Una consecuencia es especialmente importante:la torsión en la estructura del complejo formado por los anillos dobles crea una tensión de torsión:se cargan con una tensión inherente que los convierte en algo así como un resorte en espiral. Los detalles en la estructura no vistos anteriormente revelan cómo varias subunidades de proteínas de los hexámeros gemelos se adhieren a la doble hélice, a través de pequeñas estructuras en forma de bucle.

El escenario propuesto por Li, Partícula, Stillman y sus colegas es que los hexámeros gemelos cargan en tensión, provocando que una de las dos hebras del ADN que pasa a través de ellos se amontone literalmente contra una "puerta" cerrada en un lado del anillo, y la otra hebra contra otra "puerta" cerrada en el lado opuesto. El equipo propone que una de las dos puertas se abra cuando se active el proceso de replicación (mediante la intervención de las proteínas quinasas y otras moléculas auxiliares).

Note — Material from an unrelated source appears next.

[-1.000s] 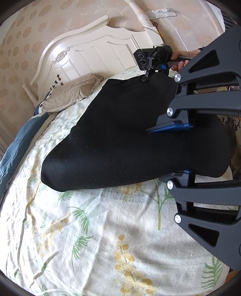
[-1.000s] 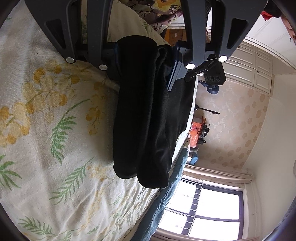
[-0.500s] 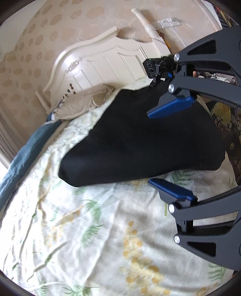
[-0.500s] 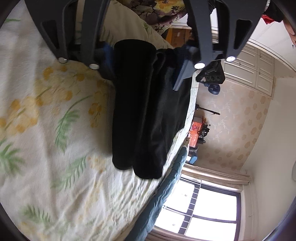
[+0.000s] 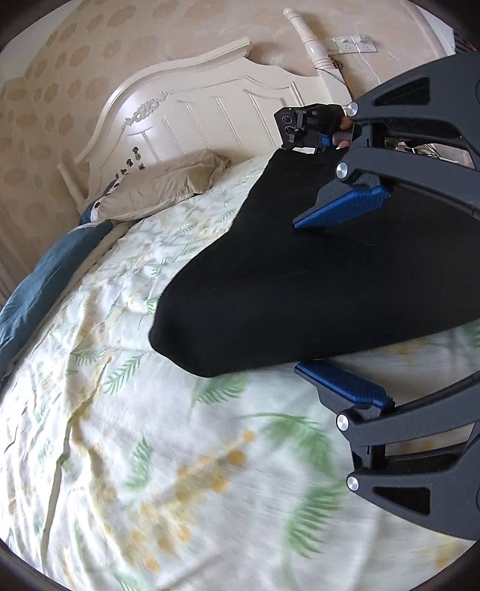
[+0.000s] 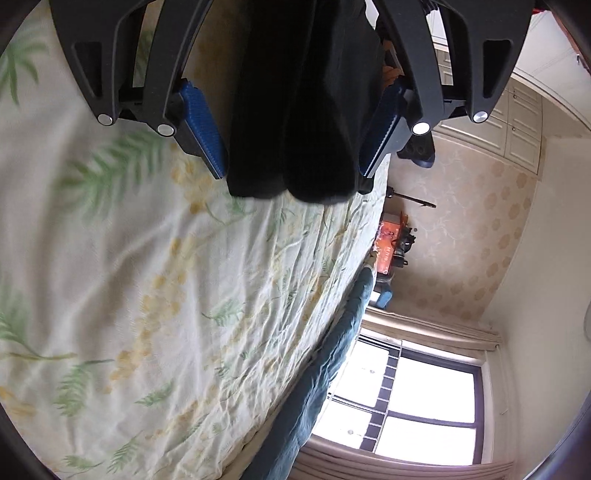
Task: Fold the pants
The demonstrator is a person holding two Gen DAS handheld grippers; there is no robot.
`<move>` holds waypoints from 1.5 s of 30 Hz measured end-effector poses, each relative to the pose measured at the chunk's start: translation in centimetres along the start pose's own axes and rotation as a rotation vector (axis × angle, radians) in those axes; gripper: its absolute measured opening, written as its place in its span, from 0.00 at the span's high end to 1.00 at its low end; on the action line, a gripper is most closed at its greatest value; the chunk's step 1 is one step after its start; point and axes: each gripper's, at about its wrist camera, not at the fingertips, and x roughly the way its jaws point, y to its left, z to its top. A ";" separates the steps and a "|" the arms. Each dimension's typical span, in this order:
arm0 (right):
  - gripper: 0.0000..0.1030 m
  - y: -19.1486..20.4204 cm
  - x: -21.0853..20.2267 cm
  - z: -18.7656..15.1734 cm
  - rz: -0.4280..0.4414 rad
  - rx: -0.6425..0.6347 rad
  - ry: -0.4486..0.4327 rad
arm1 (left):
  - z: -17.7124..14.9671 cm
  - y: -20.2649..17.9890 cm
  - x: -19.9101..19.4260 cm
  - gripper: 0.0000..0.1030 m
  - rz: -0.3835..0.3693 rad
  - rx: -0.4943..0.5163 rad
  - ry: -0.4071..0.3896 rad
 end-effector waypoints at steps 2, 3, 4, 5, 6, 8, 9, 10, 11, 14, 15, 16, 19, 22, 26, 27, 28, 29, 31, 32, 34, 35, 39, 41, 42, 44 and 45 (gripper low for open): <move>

A través de la puerta abierta en la helicasa, pero solo en un lado, se expulsa una hebra de la doble hélice, o "extruido". El equipo propone que se convierta en lo que se llama la "hebra rezagada" en el proceso de replicación del ADN. La otra hebra, permaneciendo en el centro del canal helicoidal, se convierte en la "hebra principal" en la replicación. Los motores moleculares cargados en los dos hexámeros proporcionan energía para su separación. Una helicasa activada pasa a la otra, a medida que la replicación de cada hebra avanza en direcciones opuestas, como lo dedujeron los biólogos hace décadas.

Las últimas estructuras fueron posibles gracias a los avances en la técnica llamada microscopía crioelectrónica, donde un haz de electrones pasa congelado, partículas individuales de proteína-ADN para obtener una imagen tridimensional cercana al nivel atómico. Los desarrolladores clave del método, que ahora se usa ampliamente, recibió el Premio Nobel de Química 2017.